ATTENTION : Une remarque importante, iptables ne contrôle pas les flux IPv6 sur vos interfaces. Il faut utiliser ip6tables pour protéger vos accès. N’oubliez donc pas de configurer en plus d’iptables, un ip6tables sur vos serveurs/pc… (et de, surtout, laisser l’icmp6 autorisé…)
CONNECTIVITE IPv6
Si vous êtes dégroupé chez Free (ou chez Nerim), vous avez la chance d’avoir un adressage IPv6 disponible rien que pour vous.
Malheureusement, étant non-dégroupé, je n’ai pas cette option, comme de nombreuses personnes chez d’autres FAI (quand je vous disais que vous avez de beaux jours en IPv4, les FAI ne sachant pas eux même faire fonctionner leurs architectures en IPv6 de bout en bout…).
La solution est le tunnel « 6to4″.
Un tunnel « 6to4″ permet de relier un réseau Ipv4 au réseau IPv6.

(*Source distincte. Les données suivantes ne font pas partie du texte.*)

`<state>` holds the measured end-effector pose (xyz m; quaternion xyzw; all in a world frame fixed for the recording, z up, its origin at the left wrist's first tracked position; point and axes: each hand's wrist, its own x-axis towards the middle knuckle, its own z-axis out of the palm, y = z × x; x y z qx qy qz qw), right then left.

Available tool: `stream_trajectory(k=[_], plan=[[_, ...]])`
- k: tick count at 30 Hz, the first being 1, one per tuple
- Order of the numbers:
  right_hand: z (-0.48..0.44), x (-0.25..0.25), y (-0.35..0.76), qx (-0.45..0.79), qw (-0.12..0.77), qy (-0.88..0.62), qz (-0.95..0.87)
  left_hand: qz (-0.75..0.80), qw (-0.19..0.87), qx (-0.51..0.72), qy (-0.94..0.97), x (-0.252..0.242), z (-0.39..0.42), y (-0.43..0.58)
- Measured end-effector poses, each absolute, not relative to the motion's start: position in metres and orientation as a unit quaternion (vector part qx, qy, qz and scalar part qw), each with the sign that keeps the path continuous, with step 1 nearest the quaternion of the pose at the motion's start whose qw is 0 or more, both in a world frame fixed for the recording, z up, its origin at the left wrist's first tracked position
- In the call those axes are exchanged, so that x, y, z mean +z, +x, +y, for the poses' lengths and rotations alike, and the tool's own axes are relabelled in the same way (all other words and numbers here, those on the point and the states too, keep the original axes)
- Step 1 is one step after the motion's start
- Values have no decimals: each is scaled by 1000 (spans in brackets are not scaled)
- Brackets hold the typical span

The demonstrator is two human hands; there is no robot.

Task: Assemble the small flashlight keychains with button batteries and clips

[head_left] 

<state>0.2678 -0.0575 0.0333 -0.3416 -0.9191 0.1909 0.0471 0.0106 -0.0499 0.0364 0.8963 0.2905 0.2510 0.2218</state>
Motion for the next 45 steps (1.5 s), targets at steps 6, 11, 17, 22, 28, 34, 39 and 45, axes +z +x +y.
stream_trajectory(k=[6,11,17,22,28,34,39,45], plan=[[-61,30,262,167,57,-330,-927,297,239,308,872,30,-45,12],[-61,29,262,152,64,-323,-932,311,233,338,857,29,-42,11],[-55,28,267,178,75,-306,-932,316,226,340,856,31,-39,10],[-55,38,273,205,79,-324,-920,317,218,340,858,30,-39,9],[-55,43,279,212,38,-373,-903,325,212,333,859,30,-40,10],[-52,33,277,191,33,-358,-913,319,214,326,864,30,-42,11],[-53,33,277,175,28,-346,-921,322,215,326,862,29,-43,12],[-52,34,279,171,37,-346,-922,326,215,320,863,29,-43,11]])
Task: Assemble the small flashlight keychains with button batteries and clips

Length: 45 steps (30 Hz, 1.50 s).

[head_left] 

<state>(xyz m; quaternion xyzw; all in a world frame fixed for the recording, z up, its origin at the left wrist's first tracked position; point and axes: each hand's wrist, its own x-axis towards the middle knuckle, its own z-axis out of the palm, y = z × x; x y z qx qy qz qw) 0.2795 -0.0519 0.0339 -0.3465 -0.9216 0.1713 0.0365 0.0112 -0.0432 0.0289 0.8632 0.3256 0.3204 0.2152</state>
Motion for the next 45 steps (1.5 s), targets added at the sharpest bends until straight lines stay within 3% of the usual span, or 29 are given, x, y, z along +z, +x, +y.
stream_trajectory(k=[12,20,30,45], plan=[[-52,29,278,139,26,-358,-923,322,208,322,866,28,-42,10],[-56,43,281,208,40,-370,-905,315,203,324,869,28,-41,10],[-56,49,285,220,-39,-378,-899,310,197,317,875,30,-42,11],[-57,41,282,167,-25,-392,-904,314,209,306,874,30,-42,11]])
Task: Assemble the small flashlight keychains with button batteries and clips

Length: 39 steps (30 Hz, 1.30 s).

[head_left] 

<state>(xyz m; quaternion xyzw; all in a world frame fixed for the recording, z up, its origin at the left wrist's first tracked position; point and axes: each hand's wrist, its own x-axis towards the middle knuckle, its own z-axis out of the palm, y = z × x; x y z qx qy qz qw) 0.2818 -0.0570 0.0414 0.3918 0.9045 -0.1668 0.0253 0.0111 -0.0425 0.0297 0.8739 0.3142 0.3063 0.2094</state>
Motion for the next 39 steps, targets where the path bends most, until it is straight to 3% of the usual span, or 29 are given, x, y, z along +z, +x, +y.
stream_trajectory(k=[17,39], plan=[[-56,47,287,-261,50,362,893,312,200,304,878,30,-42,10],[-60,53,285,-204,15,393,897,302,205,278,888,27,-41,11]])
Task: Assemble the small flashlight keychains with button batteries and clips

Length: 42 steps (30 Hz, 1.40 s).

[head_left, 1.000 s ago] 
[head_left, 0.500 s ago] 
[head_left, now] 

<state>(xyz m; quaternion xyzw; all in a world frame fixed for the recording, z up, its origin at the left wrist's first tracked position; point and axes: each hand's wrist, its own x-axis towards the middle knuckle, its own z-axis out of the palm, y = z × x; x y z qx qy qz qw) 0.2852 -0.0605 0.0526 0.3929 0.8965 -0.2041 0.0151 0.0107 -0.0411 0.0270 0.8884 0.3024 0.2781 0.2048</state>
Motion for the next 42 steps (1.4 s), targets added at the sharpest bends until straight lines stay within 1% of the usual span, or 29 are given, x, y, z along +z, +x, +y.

Les principaux fournisseurs de tunnels 6to4 sont :
-Hurricane Electric http://www.tunnelbroker.net
-Gogo6 (Freenet6) http://www.gogo6.com
-Sixxs http://www.sixxs.net
Je ne me lancerais pas dans un comparatif mais pour avoir utiliser les trois, j’ai un faible pour Gogo6 dont la facilité d’installation et la stabilité du tunnel m’ont bien plu.
Une fois enregistré chez eux, il en vous reste qu’a télécharger le source d’installation pour Linux (ou autre hein…) la : http://gogonet.gogo6.com/page/download-1
Compilation basique (make, make installdir=/usr/local/bin/gogoc install) et configuration des plus simples (userid, mot de passe et server=authenticated.freenet6.net bref lire le fichier de conf)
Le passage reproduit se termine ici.